La strana trasferta di Milano si avvicina: porte aperte a San Siro, anche se i tifosi della Samp saranno costretti, non potranno andare al Meazza perché è stato chiuso il settore ospiti. In compenso gli Ultras si raduneranno sotto la Sud e al sit-in è stato invitato anche il simbolo della loro squadra del cuore, Francesco Flachi.
Ma anche la questione stadio, in questa settimana, passa in secondo piano. Non bastava infatti un Milan che nelle ultime gare ha saputo ritrovare testa e condizione, o l'incredibile vicenda Flachi che ha sconvolto l'ambiente blucerchiato. Non bastava la tegola più pesante che si è abbattuta sulla Samp negli ultimi anni: Walter Novellino ieri nella rifinitura ha dovuto fare anche la triste conta di chi c'è e chi non c'è. Non ci sarà il numero dieci, nemmeno in tribuna, mentre gli altri fanno parte di una lunga lista di acciaccati: così il problema alla spalla di Bastrini adesso sembra diventata una questione insormontabile, anche se il difensore ieri stava meglio ed è recuperabile. Ma se si toglie una pedina, lo scacchiere blucerchiato rischia di essere stravolto. Perché anche Franceschini sta male (non è nemmeno stato convocato), reduce dalla contrattura di domenica scorsa contro il Parma. Ma qui è un po' più semplice con la conferma di Ziegler.
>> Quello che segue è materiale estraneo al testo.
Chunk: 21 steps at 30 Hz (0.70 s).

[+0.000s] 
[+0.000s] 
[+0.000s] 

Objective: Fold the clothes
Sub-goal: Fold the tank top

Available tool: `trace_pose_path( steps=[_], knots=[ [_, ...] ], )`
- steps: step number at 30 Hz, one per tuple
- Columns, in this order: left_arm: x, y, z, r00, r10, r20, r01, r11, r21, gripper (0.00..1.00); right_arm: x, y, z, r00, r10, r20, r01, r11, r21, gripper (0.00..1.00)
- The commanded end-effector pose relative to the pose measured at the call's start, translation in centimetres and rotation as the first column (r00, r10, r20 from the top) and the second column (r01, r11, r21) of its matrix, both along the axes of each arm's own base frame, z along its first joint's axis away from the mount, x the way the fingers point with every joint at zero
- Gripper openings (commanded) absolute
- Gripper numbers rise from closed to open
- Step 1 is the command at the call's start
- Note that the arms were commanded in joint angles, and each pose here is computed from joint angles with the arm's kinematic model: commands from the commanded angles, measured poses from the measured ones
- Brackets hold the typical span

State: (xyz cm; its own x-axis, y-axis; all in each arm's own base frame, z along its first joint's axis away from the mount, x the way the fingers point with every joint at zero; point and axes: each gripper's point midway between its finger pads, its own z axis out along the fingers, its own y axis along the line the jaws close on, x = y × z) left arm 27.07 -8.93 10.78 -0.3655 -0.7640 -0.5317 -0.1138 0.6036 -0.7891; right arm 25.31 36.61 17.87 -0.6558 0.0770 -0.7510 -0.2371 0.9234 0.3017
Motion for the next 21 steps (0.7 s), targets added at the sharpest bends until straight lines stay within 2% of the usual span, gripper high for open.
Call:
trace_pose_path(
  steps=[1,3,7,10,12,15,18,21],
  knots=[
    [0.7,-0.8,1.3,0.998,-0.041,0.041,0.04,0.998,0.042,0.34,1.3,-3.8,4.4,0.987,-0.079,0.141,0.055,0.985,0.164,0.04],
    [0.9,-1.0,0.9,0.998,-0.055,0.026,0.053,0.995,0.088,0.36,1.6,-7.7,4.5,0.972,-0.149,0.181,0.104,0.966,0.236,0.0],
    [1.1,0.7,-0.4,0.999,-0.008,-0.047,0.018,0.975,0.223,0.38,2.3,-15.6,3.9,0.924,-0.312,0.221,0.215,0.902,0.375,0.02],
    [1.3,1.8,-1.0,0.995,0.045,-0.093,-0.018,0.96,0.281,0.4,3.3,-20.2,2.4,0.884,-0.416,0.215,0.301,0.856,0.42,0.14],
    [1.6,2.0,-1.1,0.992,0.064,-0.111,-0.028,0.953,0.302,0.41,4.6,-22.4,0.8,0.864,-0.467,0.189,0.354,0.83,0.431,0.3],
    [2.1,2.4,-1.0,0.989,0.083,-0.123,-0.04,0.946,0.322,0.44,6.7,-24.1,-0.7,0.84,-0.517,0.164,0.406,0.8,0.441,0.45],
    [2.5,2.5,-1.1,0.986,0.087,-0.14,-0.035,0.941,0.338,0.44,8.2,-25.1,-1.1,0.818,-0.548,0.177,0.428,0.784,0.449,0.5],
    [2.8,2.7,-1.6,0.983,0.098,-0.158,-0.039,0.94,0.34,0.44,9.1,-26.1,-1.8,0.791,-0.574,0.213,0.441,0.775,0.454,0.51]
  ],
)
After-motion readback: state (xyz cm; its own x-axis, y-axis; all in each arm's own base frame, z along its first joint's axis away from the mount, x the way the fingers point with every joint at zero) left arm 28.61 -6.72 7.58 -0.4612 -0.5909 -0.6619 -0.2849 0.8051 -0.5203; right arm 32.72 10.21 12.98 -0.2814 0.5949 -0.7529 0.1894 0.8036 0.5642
Poi ci sono le voci di formazione: Olivera davanti, con Maggio e Zenoni in difesa? Lo stesso Ziegler che va a fare il difensore? Poco importa, questa non è una domenica come le altre. Perché arrivi a parlare del centrocampo e subito spunta la nota dolente: quella corsia di destra che è stata lasciata scoperta da Quagliarella, che adesso, nonostante gli agnostici di calcio abbiano storto il naso al suo arrivo, è diventata l'anima di questa Samp. «Voglio segnare, di tacco o semplice semplice fa lo stesso, per poter dedicare il gol a Flachi. Non è solo, siamo tutti vicino a lui», racconta il fantasista. Una Samp a pezzi, insomma, nel fisico e nel morale. «Giocheremo anche per Francesco», dicono i compagni. Difficile, però, giocare senza Flachi. Perché questa volta non è una questione di una, due giornate. È questione di almeno un mese e mezzo senza il leader, dopo la positività alla cocaina agli esami del Coni. È questione che l'era del simbolo blucerchiato è finita come peggio non avrebbe potuto. C'è ancora Quagliarella che cerca di non far pesare la sua assenza: «Spero di segnare ancora tanto - racconta - per me giocare contro Ronaldo sarà una grande emozione, visto che fino a due anni fa lo vedevo soltanto in televisione. Gli chiederò la maglietta, sarà un bel ricordo». Per questa sera non c'è solo il Milan, c'è una squadra, la Samp, che deve comunque fare punti, c'è una classifica che almeno per una giornata, tanto per assorbire il colpo, passa in secondo piano. Il Diavolo rossonero è nulla in confronto a quello che è accaduto questa settimana.
Chissà come sarà la prima partita senza Flachi? Dispiacere, amarezza? Sarà una partita senza numero dieci e chi non mette un pizzico di sentimento in questa triste storia alzi la mano.